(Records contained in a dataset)
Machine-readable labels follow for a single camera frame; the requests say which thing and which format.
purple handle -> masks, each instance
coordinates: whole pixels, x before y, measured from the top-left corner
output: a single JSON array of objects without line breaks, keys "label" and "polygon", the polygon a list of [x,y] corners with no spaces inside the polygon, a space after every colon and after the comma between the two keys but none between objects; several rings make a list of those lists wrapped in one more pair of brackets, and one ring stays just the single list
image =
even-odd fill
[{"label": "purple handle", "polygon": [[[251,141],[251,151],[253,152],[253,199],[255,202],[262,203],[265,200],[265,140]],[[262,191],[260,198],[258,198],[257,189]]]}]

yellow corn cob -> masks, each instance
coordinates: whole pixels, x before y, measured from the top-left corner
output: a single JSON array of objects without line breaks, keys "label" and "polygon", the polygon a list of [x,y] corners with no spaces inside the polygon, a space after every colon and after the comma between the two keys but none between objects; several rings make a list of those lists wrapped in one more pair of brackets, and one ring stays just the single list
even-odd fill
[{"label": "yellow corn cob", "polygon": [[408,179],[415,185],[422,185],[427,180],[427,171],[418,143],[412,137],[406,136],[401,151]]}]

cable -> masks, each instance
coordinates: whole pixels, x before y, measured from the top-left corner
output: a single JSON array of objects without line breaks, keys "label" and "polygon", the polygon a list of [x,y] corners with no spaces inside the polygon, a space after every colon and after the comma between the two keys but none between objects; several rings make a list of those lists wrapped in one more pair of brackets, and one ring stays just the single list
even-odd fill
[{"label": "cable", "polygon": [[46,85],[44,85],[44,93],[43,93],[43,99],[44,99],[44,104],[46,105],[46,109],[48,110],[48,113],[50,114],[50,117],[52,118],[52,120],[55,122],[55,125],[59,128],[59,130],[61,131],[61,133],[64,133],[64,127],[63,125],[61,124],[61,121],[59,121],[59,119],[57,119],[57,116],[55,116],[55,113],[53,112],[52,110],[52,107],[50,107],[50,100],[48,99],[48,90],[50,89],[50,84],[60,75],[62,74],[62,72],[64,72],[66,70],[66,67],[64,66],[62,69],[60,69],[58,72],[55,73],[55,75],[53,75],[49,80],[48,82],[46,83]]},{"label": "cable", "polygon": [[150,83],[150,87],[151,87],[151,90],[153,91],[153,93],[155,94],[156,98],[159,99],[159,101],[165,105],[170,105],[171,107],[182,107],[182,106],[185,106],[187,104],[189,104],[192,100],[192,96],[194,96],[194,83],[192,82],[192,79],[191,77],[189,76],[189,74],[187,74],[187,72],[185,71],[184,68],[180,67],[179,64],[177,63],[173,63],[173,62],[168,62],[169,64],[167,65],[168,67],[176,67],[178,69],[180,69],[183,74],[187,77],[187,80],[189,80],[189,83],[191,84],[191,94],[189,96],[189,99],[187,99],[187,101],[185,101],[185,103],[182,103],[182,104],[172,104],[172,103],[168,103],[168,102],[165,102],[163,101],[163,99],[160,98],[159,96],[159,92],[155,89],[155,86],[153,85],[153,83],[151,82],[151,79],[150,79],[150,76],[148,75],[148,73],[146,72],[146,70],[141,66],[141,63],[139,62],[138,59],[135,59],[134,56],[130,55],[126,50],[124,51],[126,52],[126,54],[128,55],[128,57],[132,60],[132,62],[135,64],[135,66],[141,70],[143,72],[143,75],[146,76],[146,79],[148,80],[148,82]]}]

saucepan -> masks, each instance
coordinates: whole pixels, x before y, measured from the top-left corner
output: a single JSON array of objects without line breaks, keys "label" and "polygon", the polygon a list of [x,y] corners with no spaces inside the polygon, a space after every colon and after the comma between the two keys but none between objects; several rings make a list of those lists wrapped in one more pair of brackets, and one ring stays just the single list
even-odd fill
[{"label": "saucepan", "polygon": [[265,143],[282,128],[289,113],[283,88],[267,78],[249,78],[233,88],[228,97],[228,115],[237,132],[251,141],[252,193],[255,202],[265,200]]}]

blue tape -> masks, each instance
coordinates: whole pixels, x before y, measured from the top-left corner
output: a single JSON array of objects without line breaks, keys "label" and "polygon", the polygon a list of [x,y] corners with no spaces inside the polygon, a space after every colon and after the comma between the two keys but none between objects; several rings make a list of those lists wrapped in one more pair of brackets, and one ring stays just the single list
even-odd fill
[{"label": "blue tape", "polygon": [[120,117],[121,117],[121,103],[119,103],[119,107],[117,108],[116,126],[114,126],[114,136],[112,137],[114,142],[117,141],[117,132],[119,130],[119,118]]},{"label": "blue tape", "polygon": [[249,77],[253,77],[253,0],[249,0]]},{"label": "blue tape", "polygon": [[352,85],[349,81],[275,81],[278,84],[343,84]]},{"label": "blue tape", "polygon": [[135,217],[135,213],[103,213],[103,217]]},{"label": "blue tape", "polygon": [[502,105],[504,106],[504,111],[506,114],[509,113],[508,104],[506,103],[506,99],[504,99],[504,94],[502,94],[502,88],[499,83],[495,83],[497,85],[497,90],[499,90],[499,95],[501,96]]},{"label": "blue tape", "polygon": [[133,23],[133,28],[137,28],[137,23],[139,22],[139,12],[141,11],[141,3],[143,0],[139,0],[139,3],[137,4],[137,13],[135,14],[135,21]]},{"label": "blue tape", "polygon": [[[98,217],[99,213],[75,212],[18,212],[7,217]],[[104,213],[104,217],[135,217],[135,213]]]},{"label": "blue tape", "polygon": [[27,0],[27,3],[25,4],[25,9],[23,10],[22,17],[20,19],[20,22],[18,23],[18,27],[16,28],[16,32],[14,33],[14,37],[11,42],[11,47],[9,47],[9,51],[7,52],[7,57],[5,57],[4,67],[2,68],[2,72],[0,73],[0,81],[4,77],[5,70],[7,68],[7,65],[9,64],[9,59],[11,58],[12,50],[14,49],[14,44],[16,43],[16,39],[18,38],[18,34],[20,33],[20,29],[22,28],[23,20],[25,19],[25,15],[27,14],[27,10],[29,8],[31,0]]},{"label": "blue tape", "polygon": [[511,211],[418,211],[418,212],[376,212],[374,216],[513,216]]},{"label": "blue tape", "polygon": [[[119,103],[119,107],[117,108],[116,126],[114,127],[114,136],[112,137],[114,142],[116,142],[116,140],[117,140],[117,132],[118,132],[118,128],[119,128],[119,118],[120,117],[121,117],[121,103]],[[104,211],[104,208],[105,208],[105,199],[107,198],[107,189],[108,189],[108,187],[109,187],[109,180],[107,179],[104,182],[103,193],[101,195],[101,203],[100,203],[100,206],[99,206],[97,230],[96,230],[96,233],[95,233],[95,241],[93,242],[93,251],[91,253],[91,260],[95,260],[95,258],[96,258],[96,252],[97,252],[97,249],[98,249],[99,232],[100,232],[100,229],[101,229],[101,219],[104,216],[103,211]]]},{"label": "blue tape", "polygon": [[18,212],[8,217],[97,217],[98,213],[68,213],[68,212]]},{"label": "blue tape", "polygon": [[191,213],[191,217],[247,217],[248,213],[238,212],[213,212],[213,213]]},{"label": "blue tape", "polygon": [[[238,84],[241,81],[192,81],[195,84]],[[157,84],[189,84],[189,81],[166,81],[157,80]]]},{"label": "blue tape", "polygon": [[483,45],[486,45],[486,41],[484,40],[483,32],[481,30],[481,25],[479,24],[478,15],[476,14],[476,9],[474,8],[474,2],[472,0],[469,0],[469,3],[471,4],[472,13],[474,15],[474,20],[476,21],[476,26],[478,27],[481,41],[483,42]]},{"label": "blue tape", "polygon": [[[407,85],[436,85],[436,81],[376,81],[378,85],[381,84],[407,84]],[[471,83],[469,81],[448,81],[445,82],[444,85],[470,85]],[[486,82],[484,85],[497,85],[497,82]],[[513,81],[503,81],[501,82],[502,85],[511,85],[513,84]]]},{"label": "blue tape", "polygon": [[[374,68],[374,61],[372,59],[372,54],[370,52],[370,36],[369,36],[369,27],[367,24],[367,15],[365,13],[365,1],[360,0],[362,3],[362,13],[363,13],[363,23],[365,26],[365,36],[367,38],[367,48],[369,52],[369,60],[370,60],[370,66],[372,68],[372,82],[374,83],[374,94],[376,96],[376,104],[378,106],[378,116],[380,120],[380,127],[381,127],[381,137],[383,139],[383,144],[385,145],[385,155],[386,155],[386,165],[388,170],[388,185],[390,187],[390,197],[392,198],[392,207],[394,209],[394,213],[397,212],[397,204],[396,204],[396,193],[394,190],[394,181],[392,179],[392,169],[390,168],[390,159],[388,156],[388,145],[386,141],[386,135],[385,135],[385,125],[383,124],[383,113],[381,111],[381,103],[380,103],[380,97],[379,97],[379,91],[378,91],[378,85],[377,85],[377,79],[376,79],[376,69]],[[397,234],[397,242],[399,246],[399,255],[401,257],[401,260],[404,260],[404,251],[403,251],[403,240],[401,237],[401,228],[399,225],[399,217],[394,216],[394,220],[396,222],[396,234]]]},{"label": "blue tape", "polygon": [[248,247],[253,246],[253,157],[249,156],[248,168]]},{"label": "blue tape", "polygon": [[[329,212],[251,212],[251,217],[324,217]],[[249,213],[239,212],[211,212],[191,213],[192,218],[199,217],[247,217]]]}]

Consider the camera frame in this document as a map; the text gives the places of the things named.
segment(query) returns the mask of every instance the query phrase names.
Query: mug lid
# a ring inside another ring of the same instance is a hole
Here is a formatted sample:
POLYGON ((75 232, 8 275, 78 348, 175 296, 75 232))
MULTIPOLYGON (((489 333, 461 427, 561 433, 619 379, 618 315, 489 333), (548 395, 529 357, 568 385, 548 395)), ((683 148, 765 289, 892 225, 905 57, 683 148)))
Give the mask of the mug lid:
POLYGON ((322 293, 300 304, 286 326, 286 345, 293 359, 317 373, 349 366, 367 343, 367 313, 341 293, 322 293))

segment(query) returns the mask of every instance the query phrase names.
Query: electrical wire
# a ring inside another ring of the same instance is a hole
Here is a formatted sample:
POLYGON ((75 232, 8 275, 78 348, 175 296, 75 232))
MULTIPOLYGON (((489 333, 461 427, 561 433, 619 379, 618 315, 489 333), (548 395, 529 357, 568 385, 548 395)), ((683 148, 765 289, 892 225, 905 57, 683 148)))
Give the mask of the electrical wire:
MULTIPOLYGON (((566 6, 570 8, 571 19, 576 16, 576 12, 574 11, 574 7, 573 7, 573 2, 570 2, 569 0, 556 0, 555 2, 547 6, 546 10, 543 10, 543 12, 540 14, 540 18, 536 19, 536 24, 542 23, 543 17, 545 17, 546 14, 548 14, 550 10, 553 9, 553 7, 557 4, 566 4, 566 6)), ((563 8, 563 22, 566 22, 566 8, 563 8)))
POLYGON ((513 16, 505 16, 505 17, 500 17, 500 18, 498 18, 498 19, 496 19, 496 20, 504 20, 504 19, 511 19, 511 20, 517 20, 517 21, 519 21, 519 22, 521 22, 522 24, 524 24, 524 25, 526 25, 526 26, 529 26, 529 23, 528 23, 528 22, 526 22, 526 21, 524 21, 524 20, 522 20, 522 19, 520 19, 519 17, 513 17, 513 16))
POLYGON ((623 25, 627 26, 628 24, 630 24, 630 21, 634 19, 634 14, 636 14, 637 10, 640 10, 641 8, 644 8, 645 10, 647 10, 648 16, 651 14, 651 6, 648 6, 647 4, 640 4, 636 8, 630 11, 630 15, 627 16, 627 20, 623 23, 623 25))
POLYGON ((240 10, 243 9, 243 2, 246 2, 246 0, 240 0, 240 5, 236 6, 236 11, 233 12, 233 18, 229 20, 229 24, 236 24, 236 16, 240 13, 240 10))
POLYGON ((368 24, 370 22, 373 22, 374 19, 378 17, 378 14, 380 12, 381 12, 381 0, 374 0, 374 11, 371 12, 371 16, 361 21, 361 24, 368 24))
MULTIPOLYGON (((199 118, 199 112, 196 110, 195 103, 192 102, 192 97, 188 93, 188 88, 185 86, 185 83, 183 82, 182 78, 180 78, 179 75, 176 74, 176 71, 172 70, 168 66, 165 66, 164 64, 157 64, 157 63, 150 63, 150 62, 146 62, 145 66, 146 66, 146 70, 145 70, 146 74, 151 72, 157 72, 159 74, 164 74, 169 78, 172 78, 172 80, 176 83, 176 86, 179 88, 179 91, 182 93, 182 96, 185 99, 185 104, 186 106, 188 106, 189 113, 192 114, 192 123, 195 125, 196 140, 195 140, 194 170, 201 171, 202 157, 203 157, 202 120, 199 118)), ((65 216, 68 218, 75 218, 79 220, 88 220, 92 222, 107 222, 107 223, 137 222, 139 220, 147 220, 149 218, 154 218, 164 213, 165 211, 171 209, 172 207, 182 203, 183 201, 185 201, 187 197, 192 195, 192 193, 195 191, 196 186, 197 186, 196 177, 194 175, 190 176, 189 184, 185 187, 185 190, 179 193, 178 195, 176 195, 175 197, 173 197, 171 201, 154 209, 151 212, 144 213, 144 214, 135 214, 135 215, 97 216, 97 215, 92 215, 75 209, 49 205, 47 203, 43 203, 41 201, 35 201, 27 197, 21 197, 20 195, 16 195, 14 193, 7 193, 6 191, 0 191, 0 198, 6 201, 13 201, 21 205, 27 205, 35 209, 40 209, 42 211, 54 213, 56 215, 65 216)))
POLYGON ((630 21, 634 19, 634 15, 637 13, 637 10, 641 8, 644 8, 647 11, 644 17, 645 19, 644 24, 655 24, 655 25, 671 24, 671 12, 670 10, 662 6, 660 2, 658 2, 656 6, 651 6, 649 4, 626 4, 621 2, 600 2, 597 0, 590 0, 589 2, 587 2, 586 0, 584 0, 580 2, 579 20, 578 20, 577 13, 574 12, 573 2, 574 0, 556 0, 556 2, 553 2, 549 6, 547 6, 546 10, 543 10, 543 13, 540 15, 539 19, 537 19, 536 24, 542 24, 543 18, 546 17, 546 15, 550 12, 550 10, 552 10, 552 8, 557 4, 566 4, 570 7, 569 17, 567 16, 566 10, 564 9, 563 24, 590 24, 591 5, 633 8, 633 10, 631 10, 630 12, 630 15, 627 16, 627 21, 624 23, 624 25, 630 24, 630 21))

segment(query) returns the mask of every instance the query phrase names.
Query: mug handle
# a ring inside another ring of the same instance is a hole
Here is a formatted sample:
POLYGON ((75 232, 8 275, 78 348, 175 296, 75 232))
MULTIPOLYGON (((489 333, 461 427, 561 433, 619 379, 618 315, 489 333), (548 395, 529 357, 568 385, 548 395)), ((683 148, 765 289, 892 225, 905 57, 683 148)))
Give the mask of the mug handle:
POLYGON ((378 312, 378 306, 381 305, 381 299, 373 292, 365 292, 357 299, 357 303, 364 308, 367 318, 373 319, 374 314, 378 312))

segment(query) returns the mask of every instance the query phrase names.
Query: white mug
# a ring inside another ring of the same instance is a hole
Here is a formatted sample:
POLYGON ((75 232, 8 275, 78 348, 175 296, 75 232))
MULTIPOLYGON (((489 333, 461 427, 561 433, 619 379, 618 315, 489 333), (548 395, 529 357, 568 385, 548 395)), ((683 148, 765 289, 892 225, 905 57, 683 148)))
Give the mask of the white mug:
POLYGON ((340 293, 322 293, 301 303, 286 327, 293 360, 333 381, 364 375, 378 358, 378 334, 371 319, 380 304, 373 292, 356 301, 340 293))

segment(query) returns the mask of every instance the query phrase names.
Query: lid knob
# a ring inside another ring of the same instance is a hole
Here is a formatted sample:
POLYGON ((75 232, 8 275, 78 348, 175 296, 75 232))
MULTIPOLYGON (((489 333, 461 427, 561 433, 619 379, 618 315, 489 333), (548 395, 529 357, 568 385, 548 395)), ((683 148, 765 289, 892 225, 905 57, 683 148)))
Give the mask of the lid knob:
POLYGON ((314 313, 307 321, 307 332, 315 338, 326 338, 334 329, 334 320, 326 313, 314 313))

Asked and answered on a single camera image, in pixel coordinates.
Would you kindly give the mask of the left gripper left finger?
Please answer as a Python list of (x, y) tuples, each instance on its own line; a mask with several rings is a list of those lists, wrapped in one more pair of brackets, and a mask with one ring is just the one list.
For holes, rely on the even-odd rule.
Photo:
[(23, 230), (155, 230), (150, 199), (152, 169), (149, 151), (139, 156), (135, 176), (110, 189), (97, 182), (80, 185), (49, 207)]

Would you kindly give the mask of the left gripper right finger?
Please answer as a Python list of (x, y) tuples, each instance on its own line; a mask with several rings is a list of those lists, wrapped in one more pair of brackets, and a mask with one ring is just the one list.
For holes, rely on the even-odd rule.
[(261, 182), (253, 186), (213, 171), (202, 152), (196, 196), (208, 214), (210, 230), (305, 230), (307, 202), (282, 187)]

**WHAT NEEDS TO BE DONE**. Look through the records above and please copy every line in which the string "frame" occurs.

**REPLY**.
Machine-readable labels follow for a single camera frame; the requests say which thing and which format.
Consider the camera frame in this document as a map; the text gives the places of the things named.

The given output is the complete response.